Meta-analyses: what is heterogeneity?

advertisement
Meta-analyses: what is heterogeneity?
BMJ 2015; 350 doi: http://dx.doi.org/10.1136/bmj.h1435 (Published 16 March 2015) Cite this
as: BMJ 2015;350:h1435
1. Philip Sedgwick, reader in medical statistics and medical education 1Author
affiliationsp.sedgwick@sgul.ac.uk
Researchers undertook a meta-analysis to evaluate the effectiveness of multifactorial assessment
and intervention programmes in preventing falls and injuries among older people. Randomised
or quasi-randomised trials that evaluated interventions to prevent falls and injuries were
included. The intervention had to be delivered to individual patients, not at a community or
population level. It also had to be service based in an emergency department, primary care, or the
community. Control groups could receive standard care or no fall prevention. The outcomes
included the number of fallers and fall related injuries.1
In total 19 trials were identified. Of these, eight reported fall related injuries. When combined
across trials, the risk for fall related injuries was reduced after the intervention compared with the
control, but not significantly (relative risk 0.90, 95% confidence interval 0.68 to 1.20). Tests of
statistical heterogeneity for the meta-analysis of fall related injuries gave the following results:
χ2=15.77, degrees of freedom=7, P=0.03 (Cochran’s Q test), I2=55.6% (Higgins’s I2 test
statistic). Subgroup analyses using a test of interaction based on Cochran’s Q test were
subsequently performed. The resulting P values were: P=0.75 for site of delivery (hospital v
community); P=0.75 for whether a doctor was included in the team (yes v no); and P=0.52 for
whether trial participants had been selected because they were at high risk of falls (yes v no).

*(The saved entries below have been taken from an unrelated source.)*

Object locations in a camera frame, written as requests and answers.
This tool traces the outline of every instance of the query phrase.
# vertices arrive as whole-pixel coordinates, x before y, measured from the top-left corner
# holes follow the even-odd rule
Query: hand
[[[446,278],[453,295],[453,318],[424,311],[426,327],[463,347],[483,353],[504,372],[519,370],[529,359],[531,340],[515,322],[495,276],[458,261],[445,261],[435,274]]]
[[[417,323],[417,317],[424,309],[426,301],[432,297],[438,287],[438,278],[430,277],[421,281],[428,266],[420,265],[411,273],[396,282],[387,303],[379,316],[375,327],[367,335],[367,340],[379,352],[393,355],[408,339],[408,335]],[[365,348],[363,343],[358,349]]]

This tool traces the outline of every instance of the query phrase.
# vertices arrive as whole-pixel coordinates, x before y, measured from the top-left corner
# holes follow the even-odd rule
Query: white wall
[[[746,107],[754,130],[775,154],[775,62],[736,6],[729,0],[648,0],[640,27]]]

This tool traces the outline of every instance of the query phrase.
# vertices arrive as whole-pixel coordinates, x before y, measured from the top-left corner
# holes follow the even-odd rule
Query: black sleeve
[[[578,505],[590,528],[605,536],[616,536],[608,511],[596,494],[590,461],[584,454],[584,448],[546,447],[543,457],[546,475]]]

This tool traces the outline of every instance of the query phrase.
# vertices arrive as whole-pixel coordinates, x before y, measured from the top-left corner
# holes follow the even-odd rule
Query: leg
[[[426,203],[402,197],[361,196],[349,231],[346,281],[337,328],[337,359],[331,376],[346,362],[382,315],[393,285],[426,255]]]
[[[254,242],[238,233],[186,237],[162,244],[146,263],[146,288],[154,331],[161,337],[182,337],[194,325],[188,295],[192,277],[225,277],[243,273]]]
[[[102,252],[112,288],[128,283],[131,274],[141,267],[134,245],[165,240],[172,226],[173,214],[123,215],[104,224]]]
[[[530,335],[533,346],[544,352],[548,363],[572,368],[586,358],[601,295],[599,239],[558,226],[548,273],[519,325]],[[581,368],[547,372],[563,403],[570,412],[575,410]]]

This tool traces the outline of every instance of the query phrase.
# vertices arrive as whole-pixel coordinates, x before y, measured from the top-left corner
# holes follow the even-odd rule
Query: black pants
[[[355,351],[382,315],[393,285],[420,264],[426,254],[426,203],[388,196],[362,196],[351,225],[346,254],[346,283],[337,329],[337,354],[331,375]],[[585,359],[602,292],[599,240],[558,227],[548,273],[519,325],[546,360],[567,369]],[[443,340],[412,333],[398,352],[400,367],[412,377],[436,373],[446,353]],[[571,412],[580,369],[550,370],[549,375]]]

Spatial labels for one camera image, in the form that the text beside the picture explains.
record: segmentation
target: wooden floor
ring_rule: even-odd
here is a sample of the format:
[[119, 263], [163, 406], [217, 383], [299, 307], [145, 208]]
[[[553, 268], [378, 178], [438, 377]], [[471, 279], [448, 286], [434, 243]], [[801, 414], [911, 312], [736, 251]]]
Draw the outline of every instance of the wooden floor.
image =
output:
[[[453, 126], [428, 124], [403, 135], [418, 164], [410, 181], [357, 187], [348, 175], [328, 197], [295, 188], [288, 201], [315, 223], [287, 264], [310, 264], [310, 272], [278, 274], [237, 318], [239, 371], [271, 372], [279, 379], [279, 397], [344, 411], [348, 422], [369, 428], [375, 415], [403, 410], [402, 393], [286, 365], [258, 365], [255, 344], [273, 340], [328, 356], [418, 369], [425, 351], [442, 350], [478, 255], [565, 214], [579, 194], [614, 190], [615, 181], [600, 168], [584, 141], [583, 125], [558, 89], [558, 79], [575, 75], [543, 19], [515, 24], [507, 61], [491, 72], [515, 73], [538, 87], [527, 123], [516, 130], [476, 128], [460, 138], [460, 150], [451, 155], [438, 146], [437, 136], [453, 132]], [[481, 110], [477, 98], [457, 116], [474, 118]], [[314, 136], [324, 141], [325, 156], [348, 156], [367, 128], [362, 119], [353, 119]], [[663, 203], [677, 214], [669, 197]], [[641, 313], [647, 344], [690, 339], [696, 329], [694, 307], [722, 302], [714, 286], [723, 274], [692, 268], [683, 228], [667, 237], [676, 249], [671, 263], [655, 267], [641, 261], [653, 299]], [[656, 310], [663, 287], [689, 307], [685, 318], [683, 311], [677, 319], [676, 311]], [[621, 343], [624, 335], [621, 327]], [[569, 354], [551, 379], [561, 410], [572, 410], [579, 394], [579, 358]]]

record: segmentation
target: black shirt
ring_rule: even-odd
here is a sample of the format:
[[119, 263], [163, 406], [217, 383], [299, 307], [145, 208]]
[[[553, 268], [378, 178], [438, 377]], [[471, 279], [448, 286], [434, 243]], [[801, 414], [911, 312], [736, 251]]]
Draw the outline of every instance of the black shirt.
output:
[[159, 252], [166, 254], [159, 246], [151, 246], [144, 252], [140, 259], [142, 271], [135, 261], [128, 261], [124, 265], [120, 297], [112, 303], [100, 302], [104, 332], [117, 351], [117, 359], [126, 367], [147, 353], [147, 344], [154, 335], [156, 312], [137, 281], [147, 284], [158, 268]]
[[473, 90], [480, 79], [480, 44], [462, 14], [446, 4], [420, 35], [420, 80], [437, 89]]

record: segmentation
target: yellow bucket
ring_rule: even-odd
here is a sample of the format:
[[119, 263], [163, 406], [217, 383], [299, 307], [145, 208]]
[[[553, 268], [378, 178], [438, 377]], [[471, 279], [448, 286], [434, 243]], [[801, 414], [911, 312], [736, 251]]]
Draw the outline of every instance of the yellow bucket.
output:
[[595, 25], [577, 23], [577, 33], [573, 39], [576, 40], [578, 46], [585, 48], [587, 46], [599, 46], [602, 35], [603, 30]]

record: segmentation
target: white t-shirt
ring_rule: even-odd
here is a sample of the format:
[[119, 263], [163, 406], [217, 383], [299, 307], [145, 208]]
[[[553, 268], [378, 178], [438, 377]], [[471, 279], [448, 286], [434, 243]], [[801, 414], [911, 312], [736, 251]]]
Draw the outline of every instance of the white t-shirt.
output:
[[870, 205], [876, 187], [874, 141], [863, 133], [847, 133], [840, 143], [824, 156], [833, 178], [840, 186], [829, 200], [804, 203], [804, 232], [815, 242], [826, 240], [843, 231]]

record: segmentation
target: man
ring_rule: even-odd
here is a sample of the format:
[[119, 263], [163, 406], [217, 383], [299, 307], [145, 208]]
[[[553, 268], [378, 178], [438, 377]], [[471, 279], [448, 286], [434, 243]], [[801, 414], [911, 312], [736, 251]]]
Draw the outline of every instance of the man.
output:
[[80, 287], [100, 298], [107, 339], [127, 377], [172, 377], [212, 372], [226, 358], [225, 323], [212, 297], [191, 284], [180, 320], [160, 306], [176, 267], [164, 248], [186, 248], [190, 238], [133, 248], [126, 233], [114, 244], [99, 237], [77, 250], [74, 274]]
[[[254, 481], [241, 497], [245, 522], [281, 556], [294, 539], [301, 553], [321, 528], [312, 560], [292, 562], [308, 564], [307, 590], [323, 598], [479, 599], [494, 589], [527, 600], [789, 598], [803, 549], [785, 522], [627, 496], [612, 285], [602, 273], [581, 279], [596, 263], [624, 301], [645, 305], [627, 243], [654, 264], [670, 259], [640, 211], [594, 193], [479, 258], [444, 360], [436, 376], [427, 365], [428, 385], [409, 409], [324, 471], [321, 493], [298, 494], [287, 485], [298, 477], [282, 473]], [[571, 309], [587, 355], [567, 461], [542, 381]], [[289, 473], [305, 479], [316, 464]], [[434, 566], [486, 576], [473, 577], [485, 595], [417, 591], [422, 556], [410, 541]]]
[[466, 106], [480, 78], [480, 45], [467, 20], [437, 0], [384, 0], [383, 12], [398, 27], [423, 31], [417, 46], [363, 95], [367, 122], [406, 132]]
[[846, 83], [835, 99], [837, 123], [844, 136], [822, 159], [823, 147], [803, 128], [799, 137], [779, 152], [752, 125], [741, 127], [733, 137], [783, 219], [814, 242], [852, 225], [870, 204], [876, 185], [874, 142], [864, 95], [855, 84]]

The study concluded that there was limited evidence that multifactorial fall prevention
programmes in primary care, community, or emergency care settings were effective in reducing
the number of fallers or fall related injuries.
Which of the following statements, if any, are true for the meta-analysis of fall related injuries?




a) The presence of statistical heterogeneity would be indicative of variation between trials
in the magnitude or direction of the sample estimates of the relative risk of fall related
injuries
b) The result of Cochran’s Q test indicated that heterogeneity existed between the sample
estimates
c) Higgins’s I2 test statistic indicated that homogeneity existed between the sample
estimates
d) Any statistical heterogeneity in the overall meta-analysis of fall related injuries was
not explained by the subgroup analyses
Answers
Statements a, b, and d are true, whereas c is false.
A total of eight trials reported fall related injuries. For each trial a sample estimate of the
population parameter of the relative risk of fall related injuries after multifactorial assessment
and intervention programmes compared with control was obtained. The aim of the meta-analysis
was to combine the sample estimates from the eight trials and provide a single estimate of the
population parameter. By combining the sample estimates, the meta-analysis reduced the
evidence to a manageable quantity. The figure⇓ shows the forest plot for the meta-analysis. The
interpretation of a forest plot has been described in a previous question.2
Forest plot of the sample estimates of the relative risk of fall related injuries after multifactorial
assessment and intervention programmes compared with the control
The combined relative risk of fall related injuries after the intervention versus the control was
0.90 (95% confidence interval: 0.68 to 1.20). Therefore, although the risk of fall related injuries
was reduced after the intervention, the difference was not significant. It was essential that the
meta-analysis incorporated a statistical test of heterogeneity. The purpose of this test was to
assess the extent of variation between the sample estimates. Heterogeneity would exist if the
sample estimates for the population relative risk were of different magnitudes or had the opposite
direction of effect (a is true). Conversely, if homogeneity existed the estimates would be of a
similar magnitude and direction. If heterogeneity existed, it would influence how the total overall
estimate was calculated, as described below. Furthermore, it would be sensible to explore the
potential sources of heterogeneity. For example, heterogeneity would occur if the effect of the
intervention differed between the sites where it was delivered (hospital v community). If so, it
would be useful to estimate the effect of the intervention separately for each of the site of
intervention subgroups. Otherwise, the results of the meta-analysis might be misleading
regarding the effectiveness of the intervention and might be detrimental to future patient care.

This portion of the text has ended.